Plusieurs techniques peuvent être utilisées pour le traitement conservateur du placenta accreta, notamment :

  • Résection chirurgicale du placenta : Excision du placenta tout en préservant l'utérus. Cette technique est souvent difficile et peut entraîner des hémorragies importantes.
  • Laissez-en-place du placenta : Le placenta est laissé en place dans l'utérus après l'accouchement. Il est ensuite résorbé par l'organisme de la patiente. Cette technique est associée à un risque d'hémorragie post-partum, d'infection et de nécessité d'une hystérectomie secondaire.
  • Méthotrexate : Ce médicament peut être utilisé pour accélérer la résorption du placenta laissé en place.
  • Embolisation des artères utérines : Cette technique consiste à bloquer les artères qui alimentent le placenta, ce qui entraîne sa nécrose et sa résorption.

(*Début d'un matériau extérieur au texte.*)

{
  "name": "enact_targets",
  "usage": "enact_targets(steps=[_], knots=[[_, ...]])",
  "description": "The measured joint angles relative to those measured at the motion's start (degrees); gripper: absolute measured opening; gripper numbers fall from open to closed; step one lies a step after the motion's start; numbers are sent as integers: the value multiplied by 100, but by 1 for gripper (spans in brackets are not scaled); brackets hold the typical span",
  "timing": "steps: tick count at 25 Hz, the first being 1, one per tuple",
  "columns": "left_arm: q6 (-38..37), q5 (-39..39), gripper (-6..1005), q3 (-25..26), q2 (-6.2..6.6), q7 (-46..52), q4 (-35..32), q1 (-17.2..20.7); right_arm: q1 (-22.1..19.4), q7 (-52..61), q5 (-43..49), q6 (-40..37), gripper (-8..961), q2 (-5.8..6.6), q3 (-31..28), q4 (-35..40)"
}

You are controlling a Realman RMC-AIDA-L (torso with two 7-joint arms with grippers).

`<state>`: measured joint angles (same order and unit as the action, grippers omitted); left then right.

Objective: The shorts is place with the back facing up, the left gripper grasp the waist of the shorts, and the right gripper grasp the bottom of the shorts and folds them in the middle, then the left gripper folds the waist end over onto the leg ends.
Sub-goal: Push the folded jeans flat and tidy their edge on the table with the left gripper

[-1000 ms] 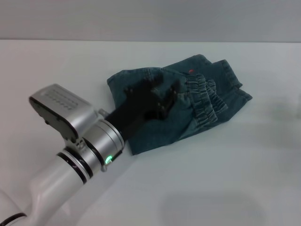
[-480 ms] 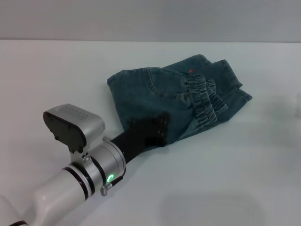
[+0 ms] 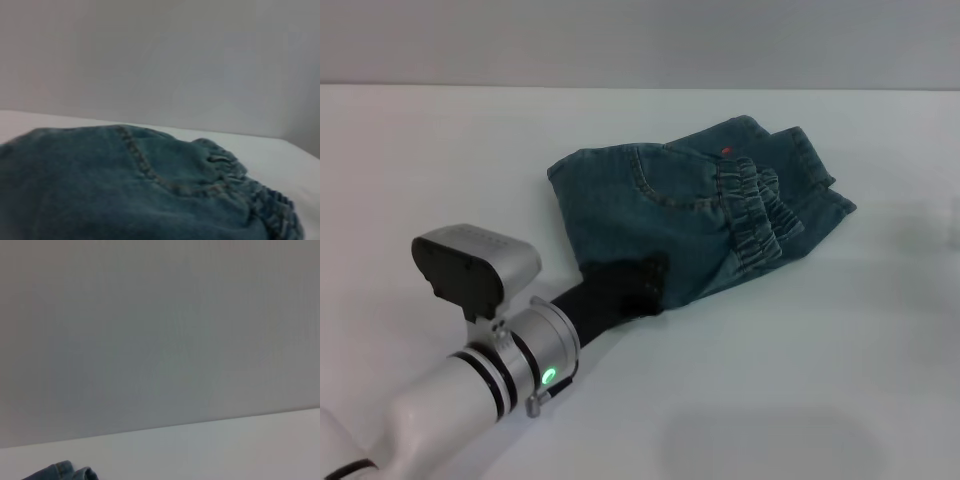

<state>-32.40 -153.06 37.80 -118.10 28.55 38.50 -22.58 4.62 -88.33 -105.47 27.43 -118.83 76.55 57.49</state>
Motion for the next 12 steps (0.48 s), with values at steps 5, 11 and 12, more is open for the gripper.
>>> enact_targets(steps=[5,11,12], knots=[[47,-4,11,271,11,18,-144,-96,-15,0,0,4,75,-5,6,17],[97,-7,19,347,13,486,-717,-611,-45,7,-33,79,77,-15,9,26],[93,-7,21,346,12,510,-759,-651,-49,17,-35,83,77,-17,9,31]])
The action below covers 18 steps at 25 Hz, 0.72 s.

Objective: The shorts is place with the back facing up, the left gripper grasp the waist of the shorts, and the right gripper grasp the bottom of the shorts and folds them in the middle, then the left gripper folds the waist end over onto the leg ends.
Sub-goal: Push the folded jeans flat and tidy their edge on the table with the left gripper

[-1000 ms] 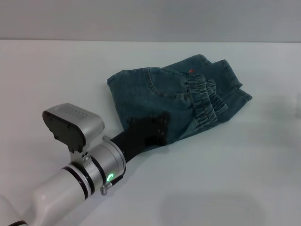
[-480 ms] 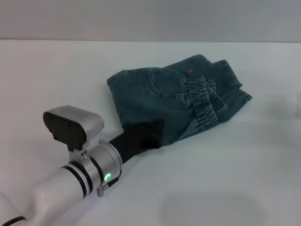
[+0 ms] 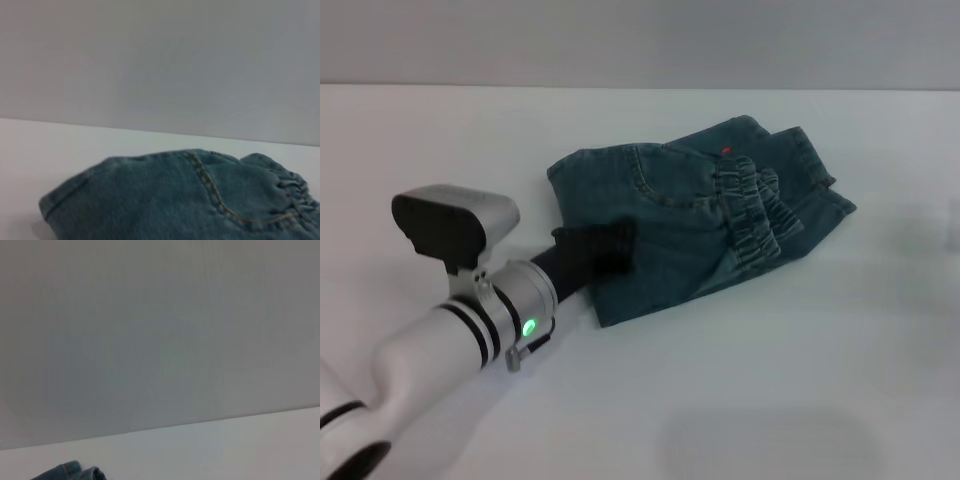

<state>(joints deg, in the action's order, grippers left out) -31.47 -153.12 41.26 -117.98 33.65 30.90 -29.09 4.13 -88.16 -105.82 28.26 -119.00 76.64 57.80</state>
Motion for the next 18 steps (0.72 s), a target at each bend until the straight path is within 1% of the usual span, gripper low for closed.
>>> enact_targets(steps=[1,2,5,10,11,12,15,18], knots=[[0,0,22,0,0,0,0,0,-3,9,-1,7,77,-1,0,2],[-4,0,23,0,-5,30,-91,-93,-6,17,-2,18,78,-1,0,7],[5,1,27,8,-8,37,-167,-209,-14,30,-10,64,79,-4,0,18],[12,2,34,24,-6,53,-218,-274,-40,37,-17,120,80,-18,0,82],[12,3,36,61,-6,143,-434,-456,-47,42,-21,151,80,-18,0,84],[12,3,37,61,-6,143,-434,-456,-47,42,-21,151,81,-18,0,84],[-23,6,41,77,-9,189,-640,-630,-52,45,-24,154,81,-22,0,84],[-141,5,45,101,14,103,-483,-544,-53,46,-26,163,82,-27,1,72]])
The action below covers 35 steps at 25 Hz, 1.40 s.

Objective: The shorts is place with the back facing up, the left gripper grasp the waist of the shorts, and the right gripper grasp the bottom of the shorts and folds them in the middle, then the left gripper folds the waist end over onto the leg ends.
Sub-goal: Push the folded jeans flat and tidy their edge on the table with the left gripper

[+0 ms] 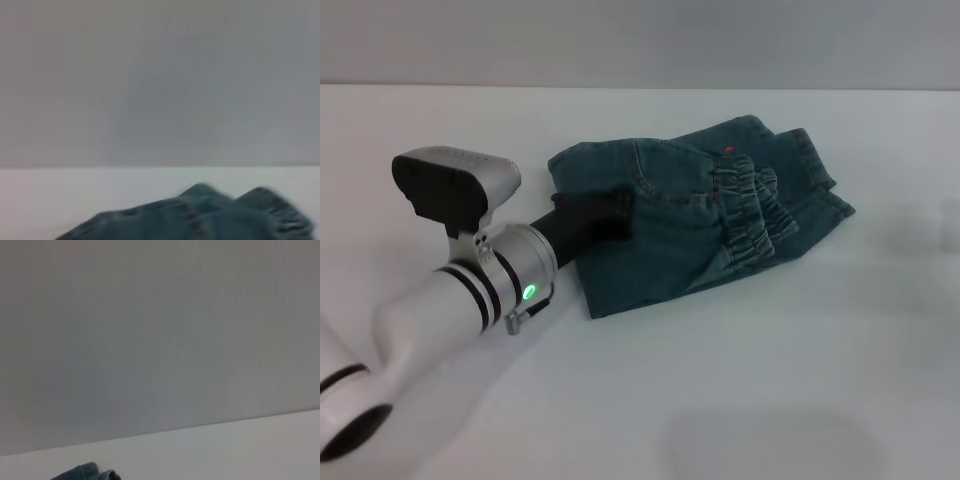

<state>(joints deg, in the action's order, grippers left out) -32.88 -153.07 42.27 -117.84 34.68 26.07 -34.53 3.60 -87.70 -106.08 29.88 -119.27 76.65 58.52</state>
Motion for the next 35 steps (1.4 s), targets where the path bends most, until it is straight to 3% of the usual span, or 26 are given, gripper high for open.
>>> enact_targets(steps=[3,5,10,15,19,28,35], knots=[[-327,-19,49,36,35,-400,572,481,-6,2,-1,17,83,0,21,-28],[-332,-51,52,39,41,-450,694,578,-5,3,-1,28,84,0,39,-49],[245,-440,58,-13,61,-283,1443,1015,38,3,-1,29,85,7,58,-61],[599,-635,65,-76,47,-7,1512,1057,75,6,-1,29,87,15,61,-61],[804,-672,70,-71,32,164,1417,979,87,6,-1,2,88,18,61,-61],[1075,-662,82,14,-8,730,443,129,75,7,0,-5,91,13,53,-49],[1025,-664,92,180,-10,760,-33,-214,59,8,0,-14,93,3,60,-56]])
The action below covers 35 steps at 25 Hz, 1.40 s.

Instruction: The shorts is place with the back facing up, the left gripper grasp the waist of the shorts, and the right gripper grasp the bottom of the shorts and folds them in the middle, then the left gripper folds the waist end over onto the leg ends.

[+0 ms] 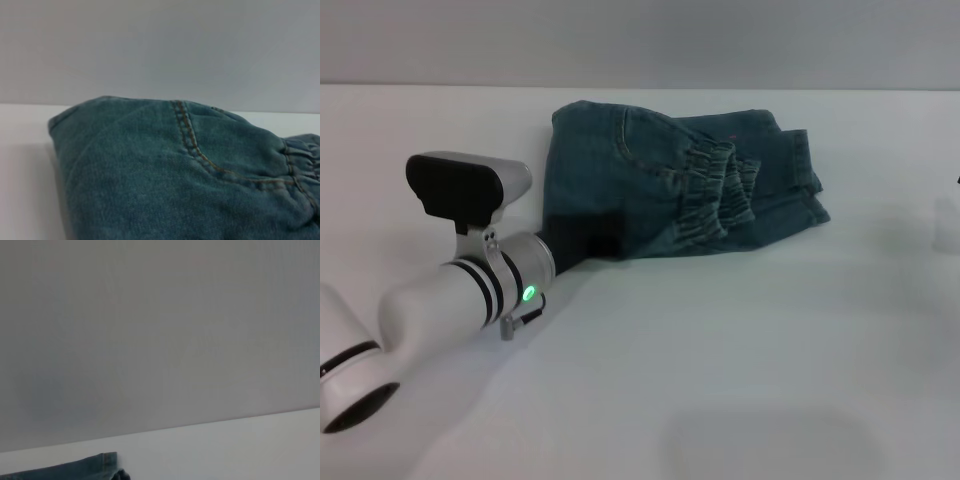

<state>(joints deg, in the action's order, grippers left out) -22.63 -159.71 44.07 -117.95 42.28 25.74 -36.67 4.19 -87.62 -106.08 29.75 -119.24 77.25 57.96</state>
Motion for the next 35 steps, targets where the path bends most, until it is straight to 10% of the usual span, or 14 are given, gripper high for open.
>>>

Morbidité Maternelle Associée au Traitement Conservateur

Il est important de noter que le traitement conservateur du placenta accreta est associé à une morbidité maternelle potentiellement élevée, notamment :

  • Hémorragie post-partum
  • Infection
  • Nécessité d'une hystérectomie secondaire
  • Complications thromboemboliques
  • Syndrome de détresse respiratoire aiguë (SDRA)
  • Décès maternel (rare)

Stratégies pour Diminuer le Taux de Césariennes

L'analyse rigoureuse du rythme cardiaque fœtal en cours de travail, le recours aux moyens de surveillance de seconde ligne, l'utilisation d'une limite d’au moins 6 cm pour définir l’entrée dans la phase active du travail et l'encouragement du recours aux extractions instrumentales constituent les principales stratégies pour diminuer le taux des premières césariennes.